> YOUR OBJECTIVE
Please retype the records below exactly, omitting any images.

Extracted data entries
—————

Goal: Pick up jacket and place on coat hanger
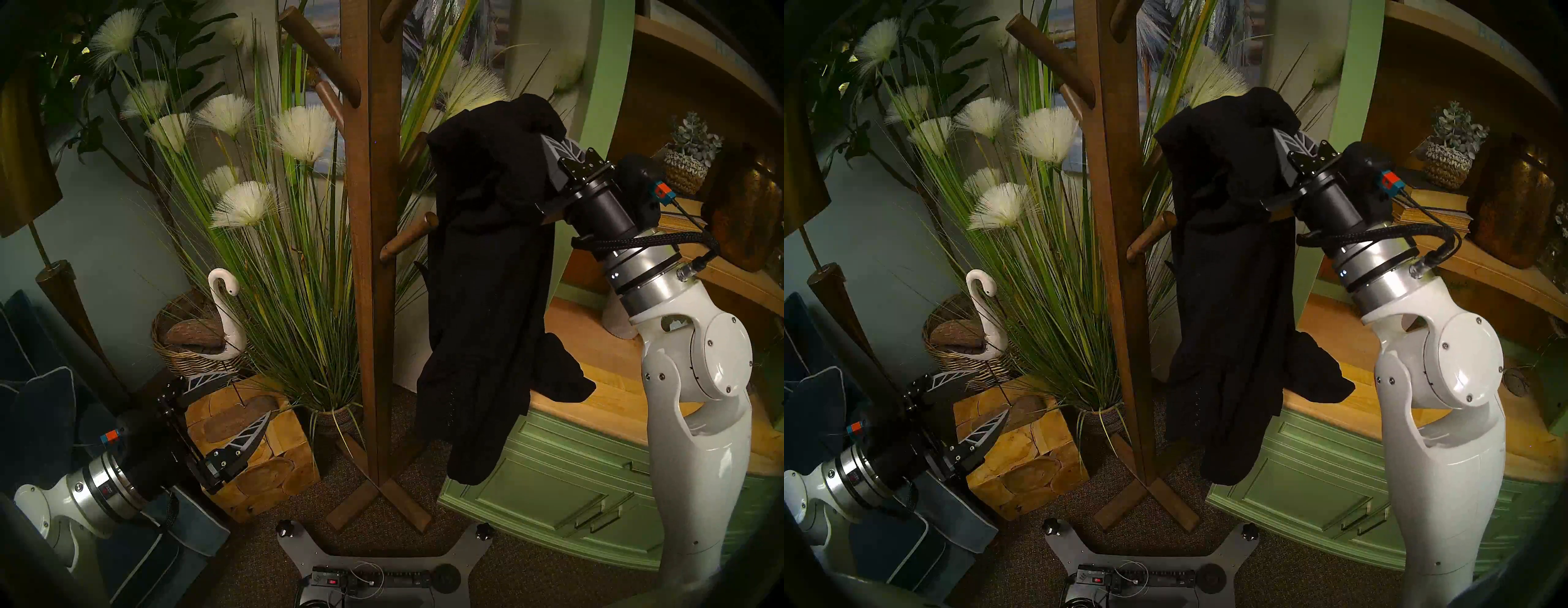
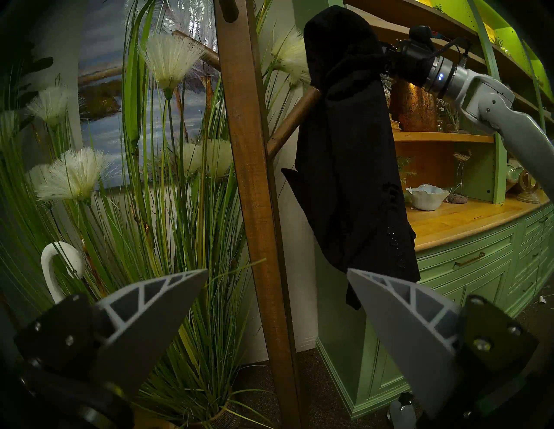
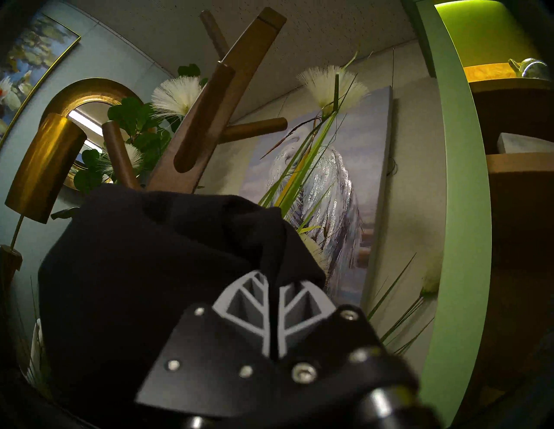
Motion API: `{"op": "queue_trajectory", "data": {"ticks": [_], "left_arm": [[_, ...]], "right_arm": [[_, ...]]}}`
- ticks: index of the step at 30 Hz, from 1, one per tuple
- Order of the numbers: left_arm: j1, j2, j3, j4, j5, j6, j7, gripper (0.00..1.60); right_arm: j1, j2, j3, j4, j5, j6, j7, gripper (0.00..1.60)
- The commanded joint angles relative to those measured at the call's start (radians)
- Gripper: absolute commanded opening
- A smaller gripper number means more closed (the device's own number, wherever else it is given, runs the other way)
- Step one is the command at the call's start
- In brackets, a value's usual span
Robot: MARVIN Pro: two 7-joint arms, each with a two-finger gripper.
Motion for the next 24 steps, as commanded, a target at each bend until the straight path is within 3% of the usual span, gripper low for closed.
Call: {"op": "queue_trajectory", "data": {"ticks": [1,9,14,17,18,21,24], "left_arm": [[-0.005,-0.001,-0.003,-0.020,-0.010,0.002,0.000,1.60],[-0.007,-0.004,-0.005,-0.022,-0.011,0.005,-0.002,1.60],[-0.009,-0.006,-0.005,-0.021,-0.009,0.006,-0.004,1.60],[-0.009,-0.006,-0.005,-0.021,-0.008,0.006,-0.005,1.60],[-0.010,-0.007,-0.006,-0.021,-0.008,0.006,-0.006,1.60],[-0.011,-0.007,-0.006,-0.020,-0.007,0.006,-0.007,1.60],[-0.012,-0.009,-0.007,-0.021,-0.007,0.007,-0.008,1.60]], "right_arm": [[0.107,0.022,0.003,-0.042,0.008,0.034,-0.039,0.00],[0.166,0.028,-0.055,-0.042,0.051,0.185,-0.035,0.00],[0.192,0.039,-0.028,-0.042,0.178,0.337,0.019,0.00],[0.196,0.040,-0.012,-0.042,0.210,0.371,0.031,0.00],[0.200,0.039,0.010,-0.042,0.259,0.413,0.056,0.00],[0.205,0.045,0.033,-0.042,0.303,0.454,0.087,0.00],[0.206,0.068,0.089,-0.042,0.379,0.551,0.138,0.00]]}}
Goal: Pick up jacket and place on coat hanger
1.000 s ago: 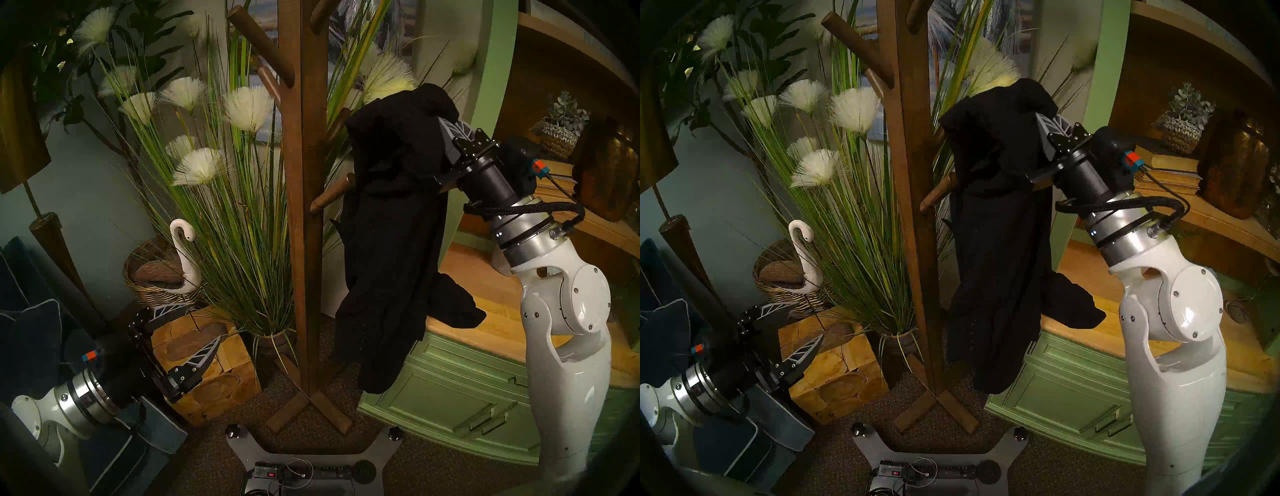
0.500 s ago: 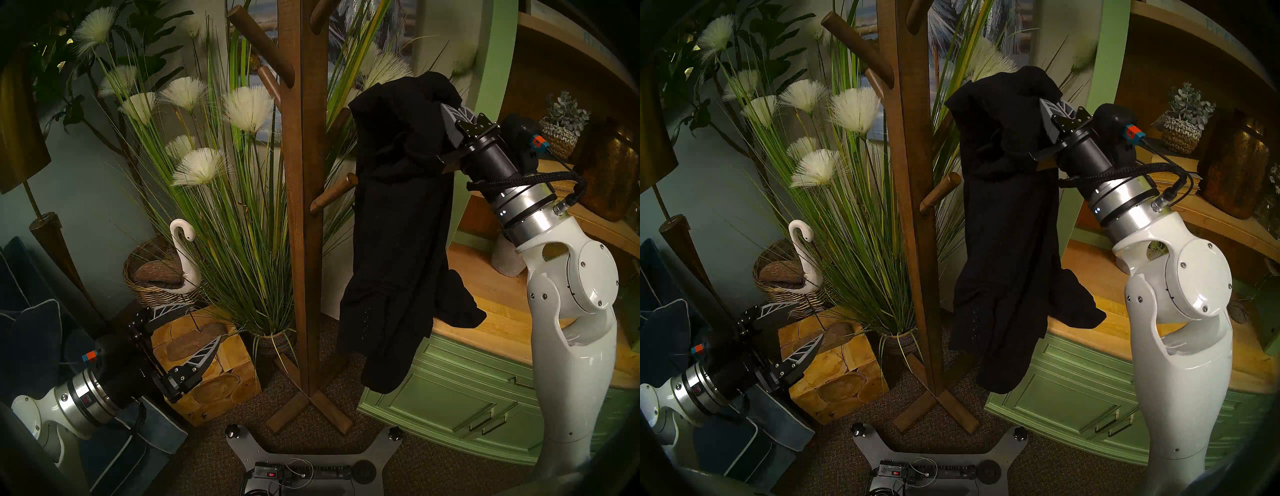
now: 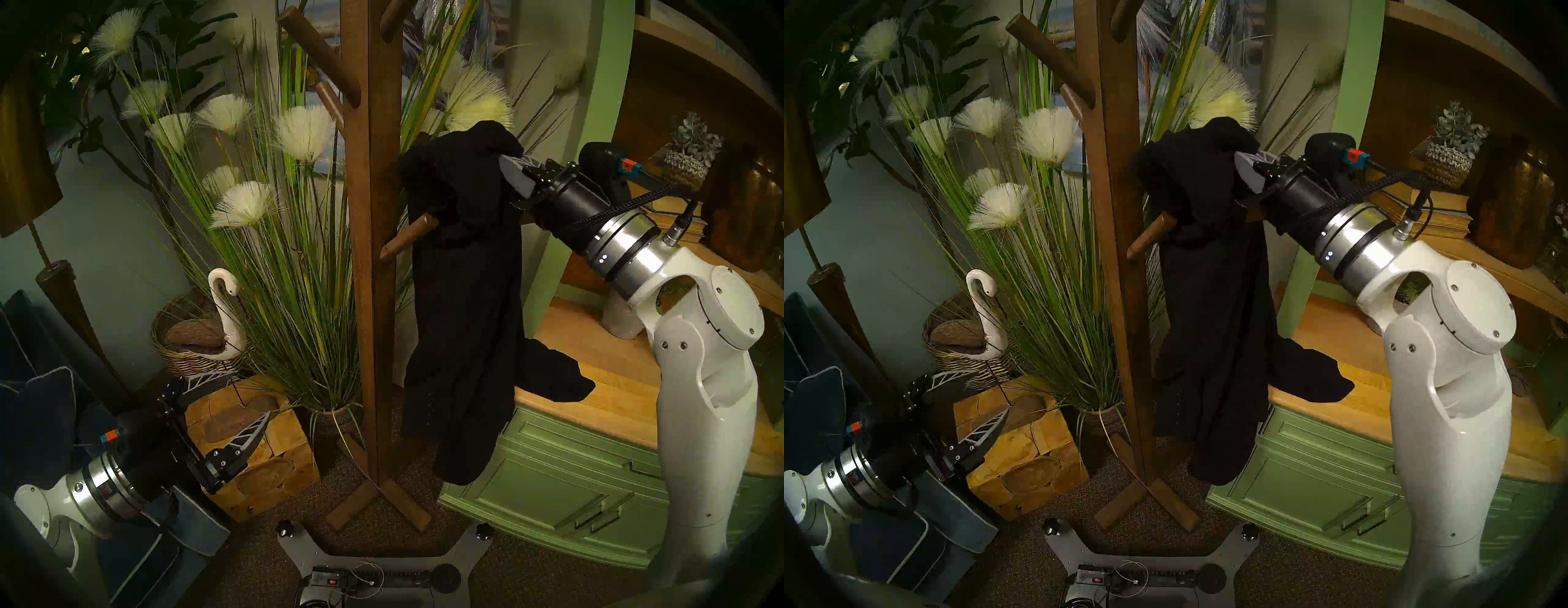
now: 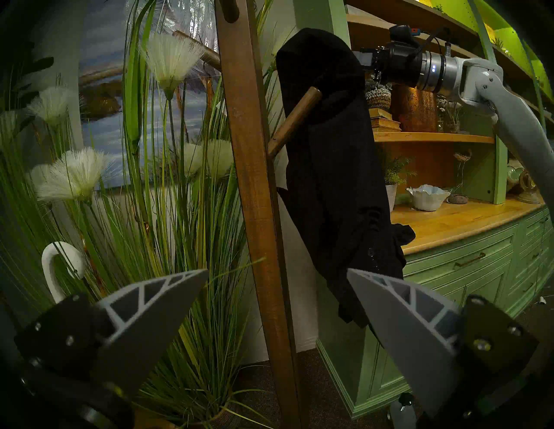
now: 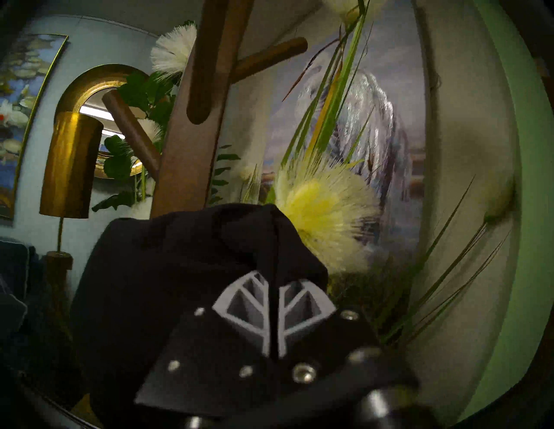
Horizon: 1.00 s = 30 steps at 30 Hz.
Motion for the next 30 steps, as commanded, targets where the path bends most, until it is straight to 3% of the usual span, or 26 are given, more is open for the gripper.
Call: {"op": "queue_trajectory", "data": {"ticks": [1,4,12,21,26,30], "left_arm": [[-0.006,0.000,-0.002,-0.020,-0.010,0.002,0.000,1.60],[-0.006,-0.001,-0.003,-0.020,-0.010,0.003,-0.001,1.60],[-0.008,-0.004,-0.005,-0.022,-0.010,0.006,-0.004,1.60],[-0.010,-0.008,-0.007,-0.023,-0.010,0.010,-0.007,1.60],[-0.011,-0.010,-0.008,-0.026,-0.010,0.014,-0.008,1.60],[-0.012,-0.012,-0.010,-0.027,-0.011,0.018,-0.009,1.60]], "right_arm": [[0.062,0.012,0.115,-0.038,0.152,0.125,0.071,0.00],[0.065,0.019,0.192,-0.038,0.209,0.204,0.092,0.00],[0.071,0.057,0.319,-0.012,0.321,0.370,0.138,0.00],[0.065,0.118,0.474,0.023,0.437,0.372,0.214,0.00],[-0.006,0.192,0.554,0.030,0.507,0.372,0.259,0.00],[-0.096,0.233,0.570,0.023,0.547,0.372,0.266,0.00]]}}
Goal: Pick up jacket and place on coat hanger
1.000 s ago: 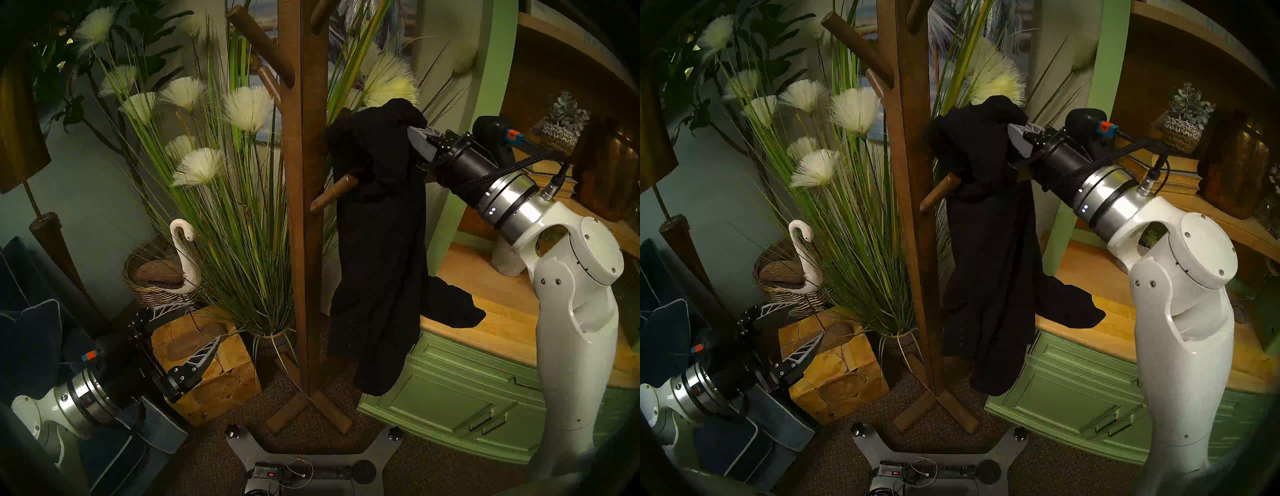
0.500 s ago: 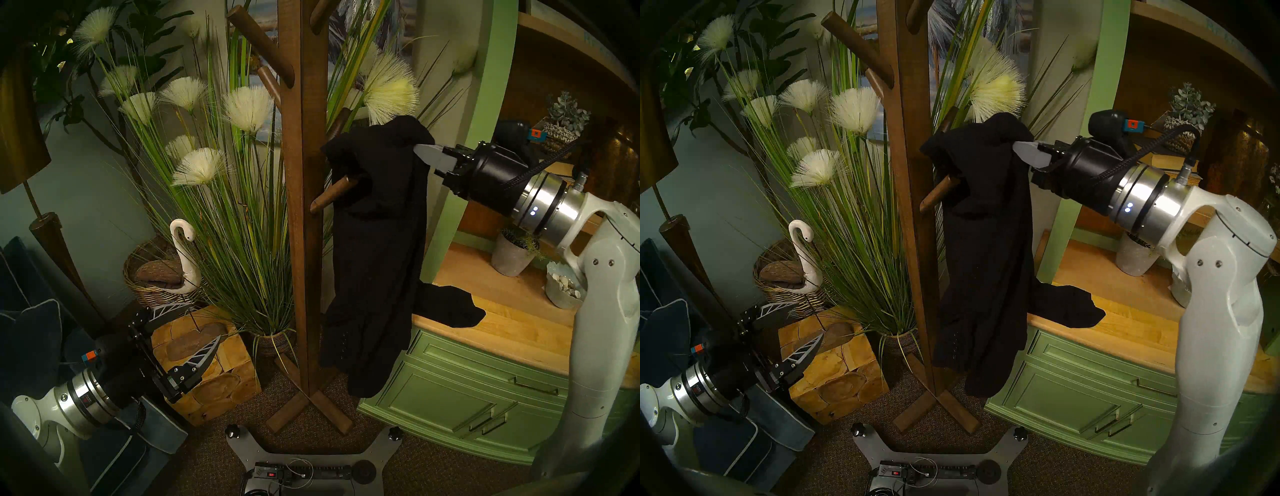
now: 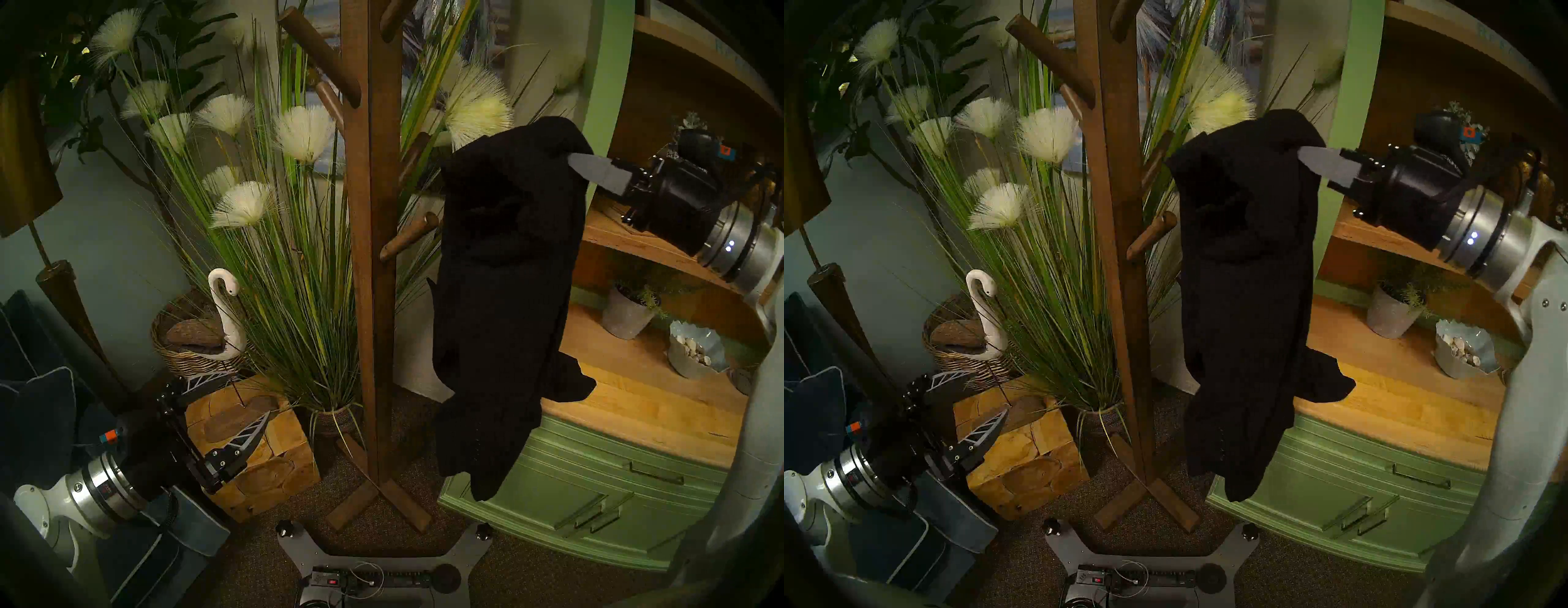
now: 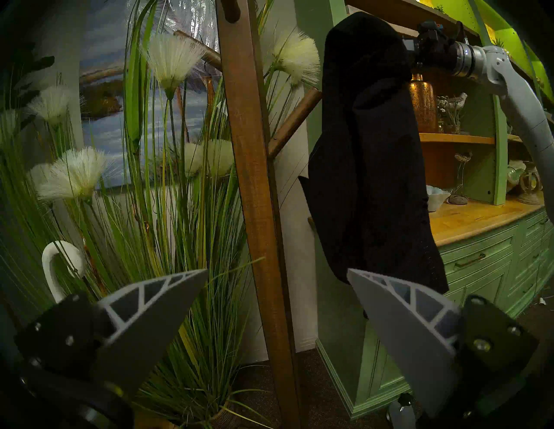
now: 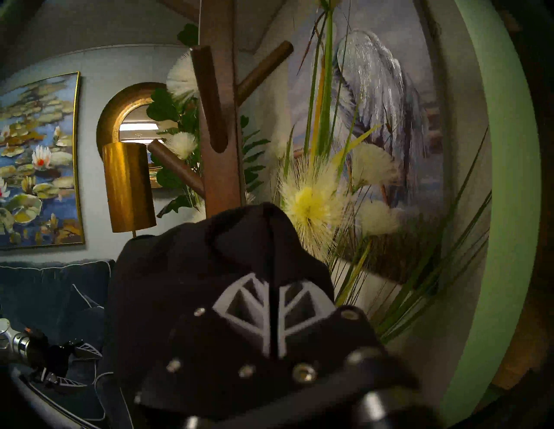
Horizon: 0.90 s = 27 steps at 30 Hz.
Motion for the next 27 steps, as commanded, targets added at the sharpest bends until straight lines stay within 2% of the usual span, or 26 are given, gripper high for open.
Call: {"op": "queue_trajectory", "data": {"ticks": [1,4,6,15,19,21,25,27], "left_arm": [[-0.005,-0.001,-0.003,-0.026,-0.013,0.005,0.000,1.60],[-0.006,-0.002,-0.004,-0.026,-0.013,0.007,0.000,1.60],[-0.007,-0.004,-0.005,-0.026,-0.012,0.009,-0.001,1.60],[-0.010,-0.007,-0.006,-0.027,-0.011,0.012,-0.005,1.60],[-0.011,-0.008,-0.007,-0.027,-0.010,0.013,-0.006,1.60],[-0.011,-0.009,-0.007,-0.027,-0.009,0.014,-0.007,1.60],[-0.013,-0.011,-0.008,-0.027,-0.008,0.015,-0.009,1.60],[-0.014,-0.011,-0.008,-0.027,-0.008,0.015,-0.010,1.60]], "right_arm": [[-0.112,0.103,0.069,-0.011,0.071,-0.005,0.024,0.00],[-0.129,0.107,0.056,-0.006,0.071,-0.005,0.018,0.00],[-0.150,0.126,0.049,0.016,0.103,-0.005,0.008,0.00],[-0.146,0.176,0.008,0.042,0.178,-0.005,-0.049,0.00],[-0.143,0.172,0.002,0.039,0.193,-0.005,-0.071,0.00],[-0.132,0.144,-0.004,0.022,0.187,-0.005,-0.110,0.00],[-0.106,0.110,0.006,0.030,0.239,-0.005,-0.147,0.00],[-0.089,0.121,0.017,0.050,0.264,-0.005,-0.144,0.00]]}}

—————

> YOUR SOLUTION
Goal: Pick up jacket and place on coat hanger
Motion API: `{"op": "queue_trajectory", "data": {"ticks": [_], "left_arm": [[_, ...]], "right_arm": [[_, ...]]}}`
- ticks: index of the step at 30 Hz, from 1, one per tuple
- Order of the numbers: left_arm: j1, j2, j3, j4, j5, j6, j7, gripper (0.00..1.60); right_arm: j1, j2, j3, j4, j5, j6, j7, gripper (0.00..1.60)
- The commanded joint angles relative to those measured at the call's start (radians)
- Gripper: absolute commanded opening
- A smaller gripper number means more closed (the device's own number, wherever else it is given, runs the other way)
- Step one is the command at the call's start
- In brackets, a value's usual span
Robot: MARVIN Pro: two 7-joint arms, each with a two-finger gripper.
Motion for the next 24 steps, as commanded, a target at each bend until the straight path is within 3% of the usual span, gripper low for closed.
Call: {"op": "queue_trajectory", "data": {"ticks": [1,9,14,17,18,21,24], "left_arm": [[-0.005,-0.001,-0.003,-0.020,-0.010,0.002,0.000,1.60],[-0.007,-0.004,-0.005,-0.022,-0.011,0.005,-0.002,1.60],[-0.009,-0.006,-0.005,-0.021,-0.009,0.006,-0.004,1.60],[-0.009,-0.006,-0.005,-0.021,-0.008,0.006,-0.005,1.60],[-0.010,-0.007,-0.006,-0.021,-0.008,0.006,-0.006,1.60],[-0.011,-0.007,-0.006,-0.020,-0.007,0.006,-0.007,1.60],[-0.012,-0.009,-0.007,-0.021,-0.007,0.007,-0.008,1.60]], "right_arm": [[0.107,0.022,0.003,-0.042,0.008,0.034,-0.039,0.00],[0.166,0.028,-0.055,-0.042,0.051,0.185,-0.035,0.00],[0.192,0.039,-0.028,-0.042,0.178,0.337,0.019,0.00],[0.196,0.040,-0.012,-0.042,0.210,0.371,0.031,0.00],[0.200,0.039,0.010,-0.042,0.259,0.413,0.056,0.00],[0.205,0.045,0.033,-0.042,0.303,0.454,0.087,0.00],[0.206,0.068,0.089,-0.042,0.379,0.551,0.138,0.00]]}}
Goal: Pick up jacket and place on coat hanger
1.000 s ago: 
0.500 s ago: 
now: 
now: 
now: 
Horizon: 1.00 s = 30 steps at 30 Hz.
Motion for the next 30 steps, as commanded, targets where the path bends most, until it is straight to 3% of the usual span, or 26 are given, more is open for the gripper.
Call: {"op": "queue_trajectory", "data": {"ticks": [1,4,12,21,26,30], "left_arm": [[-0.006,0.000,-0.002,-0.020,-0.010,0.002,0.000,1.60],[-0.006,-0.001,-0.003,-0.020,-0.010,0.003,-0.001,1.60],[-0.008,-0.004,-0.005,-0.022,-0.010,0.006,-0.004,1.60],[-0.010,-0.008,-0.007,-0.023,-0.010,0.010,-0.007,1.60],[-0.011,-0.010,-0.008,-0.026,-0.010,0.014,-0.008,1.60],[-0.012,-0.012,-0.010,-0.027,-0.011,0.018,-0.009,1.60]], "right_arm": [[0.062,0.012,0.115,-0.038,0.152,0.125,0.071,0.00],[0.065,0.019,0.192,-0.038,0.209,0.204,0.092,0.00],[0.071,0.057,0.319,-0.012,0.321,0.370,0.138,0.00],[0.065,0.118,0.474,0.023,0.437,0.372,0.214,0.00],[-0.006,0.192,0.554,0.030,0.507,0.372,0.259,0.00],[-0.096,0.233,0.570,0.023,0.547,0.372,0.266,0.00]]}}
Goal: Pick up jacket and place on coat hanger
1.000 s ago: 
0.500 s ago: 
now: 
now: 
now: 
Horizon: 0.90 s = 27 steps at 30 Hz.
Motion for the next 27 steps, as commanded, targets added at the sharpest bends until straight lines stay within 2% of the usual span, or 26 are given, gripper high for open.
Call: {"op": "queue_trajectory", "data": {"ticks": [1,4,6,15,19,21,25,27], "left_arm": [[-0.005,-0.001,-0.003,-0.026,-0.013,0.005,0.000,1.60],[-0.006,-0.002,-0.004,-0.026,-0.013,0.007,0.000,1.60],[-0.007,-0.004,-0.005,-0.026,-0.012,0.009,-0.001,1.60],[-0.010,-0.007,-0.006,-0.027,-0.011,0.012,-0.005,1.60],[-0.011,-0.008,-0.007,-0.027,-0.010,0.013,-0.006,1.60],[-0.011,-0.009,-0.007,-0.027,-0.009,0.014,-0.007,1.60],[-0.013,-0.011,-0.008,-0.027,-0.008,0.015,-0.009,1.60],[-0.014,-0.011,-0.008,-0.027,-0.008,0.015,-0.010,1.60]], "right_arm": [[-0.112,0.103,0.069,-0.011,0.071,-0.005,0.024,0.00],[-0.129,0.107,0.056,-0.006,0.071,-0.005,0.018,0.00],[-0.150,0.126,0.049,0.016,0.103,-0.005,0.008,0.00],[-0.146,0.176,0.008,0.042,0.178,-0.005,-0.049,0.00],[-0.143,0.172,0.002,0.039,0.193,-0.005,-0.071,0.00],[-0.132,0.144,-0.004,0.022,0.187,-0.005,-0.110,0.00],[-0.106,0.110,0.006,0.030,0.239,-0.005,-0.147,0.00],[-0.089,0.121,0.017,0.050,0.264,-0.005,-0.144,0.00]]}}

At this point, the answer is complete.